### What the task asks
When the line containing "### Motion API" is found in the data below, copy it and each line after it through the line containing "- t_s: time", exactly and with no others.

[Stored entries]
········
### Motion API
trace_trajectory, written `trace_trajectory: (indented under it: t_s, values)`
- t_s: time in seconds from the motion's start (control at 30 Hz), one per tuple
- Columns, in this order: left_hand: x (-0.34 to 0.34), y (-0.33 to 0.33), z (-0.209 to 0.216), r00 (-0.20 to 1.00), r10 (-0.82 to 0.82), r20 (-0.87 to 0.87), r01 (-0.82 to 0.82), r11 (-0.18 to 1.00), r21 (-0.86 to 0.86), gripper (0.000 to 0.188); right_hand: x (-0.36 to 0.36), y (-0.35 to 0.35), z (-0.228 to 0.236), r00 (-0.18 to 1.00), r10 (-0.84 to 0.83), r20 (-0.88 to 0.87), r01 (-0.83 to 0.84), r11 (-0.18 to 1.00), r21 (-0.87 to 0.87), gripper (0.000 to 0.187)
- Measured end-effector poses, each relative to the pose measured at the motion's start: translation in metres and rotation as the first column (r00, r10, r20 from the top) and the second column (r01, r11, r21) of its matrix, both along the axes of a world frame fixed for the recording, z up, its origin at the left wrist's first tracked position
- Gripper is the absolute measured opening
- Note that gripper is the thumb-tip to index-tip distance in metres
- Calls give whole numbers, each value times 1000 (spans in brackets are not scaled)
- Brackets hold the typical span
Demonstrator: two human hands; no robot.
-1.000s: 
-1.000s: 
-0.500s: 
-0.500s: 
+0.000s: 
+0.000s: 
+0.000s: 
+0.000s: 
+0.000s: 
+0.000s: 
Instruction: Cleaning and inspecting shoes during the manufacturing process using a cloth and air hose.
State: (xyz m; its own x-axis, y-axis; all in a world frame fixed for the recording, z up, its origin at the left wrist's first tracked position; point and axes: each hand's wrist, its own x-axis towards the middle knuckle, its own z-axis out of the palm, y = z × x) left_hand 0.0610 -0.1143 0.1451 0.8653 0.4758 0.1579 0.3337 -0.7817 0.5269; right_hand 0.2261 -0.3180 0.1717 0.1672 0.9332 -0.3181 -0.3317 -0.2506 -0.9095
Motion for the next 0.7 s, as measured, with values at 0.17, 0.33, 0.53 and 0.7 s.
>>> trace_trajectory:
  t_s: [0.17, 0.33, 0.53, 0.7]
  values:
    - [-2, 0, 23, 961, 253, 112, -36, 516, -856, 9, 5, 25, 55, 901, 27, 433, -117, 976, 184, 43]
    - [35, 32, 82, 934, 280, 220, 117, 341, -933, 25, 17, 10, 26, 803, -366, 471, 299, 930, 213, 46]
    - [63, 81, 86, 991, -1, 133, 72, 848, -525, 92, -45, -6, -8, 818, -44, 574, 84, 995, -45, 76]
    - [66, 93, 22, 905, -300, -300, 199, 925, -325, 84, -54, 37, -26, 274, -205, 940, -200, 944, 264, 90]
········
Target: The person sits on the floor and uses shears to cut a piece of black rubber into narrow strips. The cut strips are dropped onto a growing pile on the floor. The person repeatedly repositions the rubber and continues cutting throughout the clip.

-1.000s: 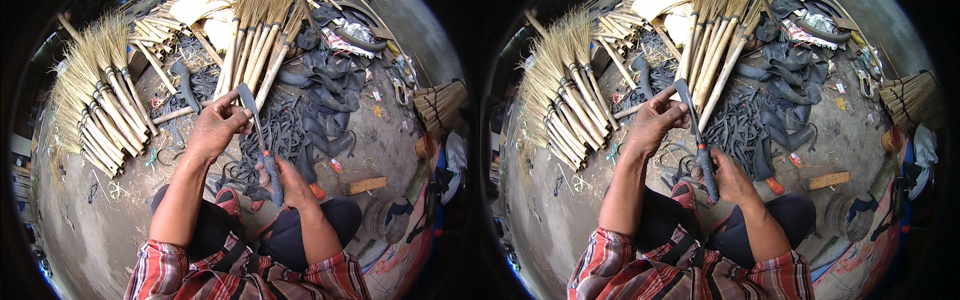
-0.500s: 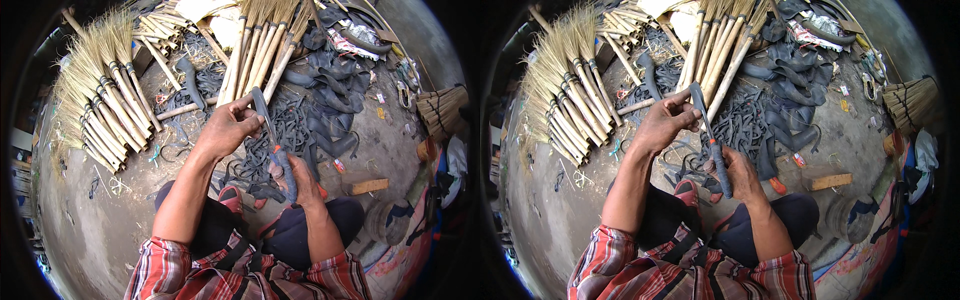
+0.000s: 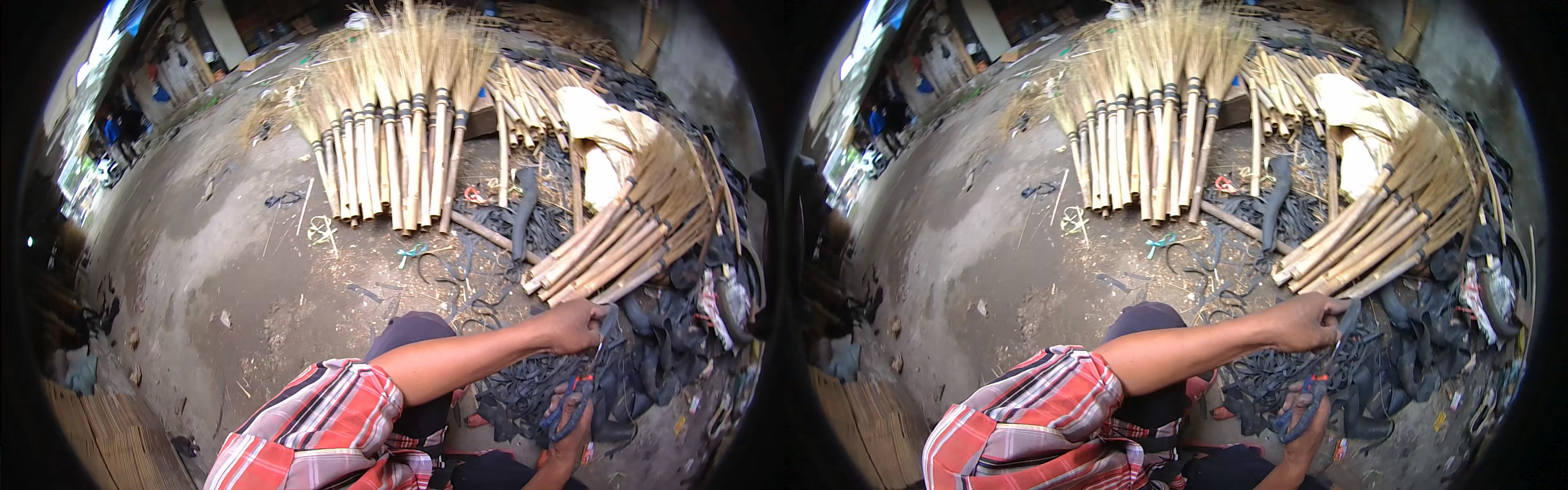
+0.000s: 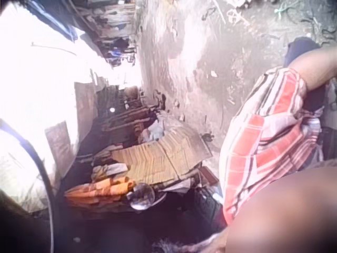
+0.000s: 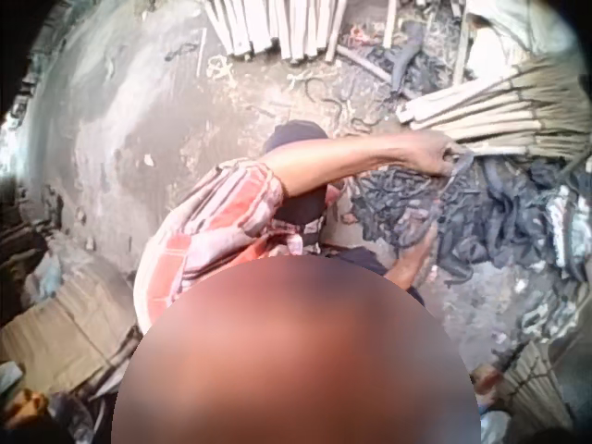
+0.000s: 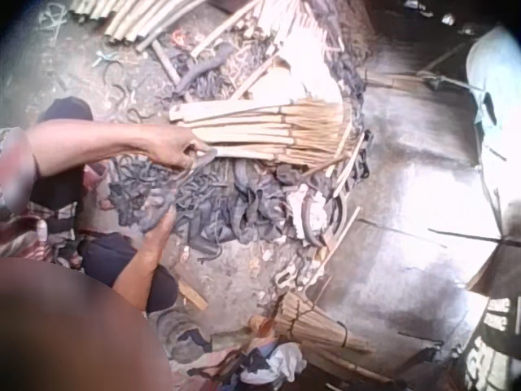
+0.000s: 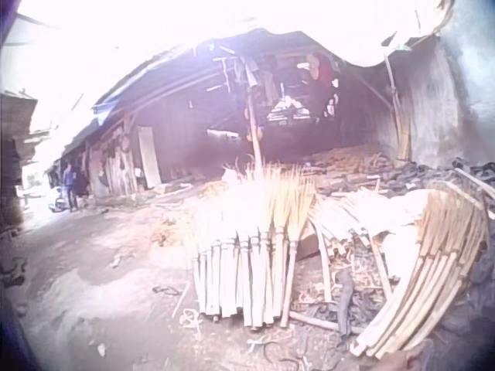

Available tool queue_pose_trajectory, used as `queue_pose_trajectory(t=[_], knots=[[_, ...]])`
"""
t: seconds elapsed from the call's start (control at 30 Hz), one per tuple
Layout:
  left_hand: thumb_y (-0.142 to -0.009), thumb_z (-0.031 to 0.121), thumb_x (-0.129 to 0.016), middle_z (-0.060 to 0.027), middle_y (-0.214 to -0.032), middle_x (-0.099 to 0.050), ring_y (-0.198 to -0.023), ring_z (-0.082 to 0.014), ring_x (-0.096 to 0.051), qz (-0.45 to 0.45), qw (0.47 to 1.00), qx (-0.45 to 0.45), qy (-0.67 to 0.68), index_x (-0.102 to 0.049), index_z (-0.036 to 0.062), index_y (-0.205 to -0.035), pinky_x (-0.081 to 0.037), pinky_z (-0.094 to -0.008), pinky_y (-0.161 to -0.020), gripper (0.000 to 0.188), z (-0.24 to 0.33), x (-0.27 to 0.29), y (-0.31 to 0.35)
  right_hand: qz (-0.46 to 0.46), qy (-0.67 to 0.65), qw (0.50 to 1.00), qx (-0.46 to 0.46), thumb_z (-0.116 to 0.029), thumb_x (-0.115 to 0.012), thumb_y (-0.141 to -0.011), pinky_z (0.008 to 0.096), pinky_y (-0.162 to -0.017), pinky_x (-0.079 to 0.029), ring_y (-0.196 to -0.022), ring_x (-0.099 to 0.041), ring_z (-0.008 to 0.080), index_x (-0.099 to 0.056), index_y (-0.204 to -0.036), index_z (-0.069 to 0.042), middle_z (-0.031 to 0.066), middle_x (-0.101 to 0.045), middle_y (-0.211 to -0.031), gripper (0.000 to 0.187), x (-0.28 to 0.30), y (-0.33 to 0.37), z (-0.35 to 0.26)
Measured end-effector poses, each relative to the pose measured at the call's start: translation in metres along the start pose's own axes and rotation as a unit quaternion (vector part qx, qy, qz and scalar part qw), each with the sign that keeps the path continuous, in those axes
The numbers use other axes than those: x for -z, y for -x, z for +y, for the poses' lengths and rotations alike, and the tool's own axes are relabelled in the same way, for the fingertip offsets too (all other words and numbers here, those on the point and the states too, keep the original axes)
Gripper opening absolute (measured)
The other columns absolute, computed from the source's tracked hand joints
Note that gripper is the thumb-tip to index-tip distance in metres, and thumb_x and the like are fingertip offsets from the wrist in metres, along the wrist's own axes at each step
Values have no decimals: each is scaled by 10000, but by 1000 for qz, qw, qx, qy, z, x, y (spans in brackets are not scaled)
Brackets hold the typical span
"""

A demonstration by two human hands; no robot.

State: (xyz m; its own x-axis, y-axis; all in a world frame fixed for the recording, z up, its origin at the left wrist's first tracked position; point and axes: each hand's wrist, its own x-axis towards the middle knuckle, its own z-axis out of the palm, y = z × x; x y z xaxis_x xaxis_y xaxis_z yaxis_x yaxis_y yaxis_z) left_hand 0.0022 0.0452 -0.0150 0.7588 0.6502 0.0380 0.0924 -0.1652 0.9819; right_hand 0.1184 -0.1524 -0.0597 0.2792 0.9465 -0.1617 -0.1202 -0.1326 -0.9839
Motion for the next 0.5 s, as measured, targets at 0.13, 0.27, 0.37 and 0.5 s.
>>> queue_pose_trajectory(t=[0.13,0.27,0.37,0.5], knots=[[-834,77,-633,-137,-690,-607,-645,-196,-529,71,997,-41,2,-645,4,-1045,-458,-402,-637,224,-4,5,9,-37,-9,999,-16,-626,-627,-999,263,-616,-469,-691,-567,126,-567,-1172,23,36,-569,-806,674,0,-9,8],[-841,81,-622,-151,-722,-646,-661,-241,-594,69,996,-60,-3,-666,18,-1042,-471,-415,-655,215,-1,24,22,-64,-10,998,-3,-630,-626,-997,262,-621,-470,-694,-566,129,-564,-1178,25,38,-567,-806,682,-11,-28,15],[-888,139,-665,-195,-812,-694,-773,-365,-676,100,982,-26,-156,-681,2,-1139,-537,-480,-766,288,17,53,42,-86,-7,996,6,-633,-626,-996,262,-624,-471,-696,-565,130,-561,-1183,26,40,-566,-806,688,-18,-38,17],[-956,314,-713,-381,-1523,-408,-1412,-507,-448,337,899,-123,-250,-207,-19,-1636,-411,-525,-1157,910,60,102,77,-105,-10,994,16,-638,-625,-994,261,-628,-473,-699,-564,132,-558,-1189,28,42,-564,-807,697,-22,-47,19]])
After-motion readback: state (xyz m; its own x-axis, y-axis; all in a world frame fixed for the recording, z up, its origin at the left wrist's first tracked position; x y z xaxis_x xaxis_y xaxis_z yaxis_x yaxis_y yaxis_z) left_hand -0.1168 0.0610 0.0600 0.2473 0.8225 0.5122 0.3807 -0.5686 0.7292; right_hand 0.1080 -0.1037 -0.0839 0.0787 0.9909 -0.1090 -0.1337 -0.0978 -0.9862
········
### Response for this exercise
### Motion API
trace_trajectory, written `trace_trajectory: (indented under it: t_s, values)`
- t_s: time in seconds from the motion's start (control at 30 Hz), one per tuple

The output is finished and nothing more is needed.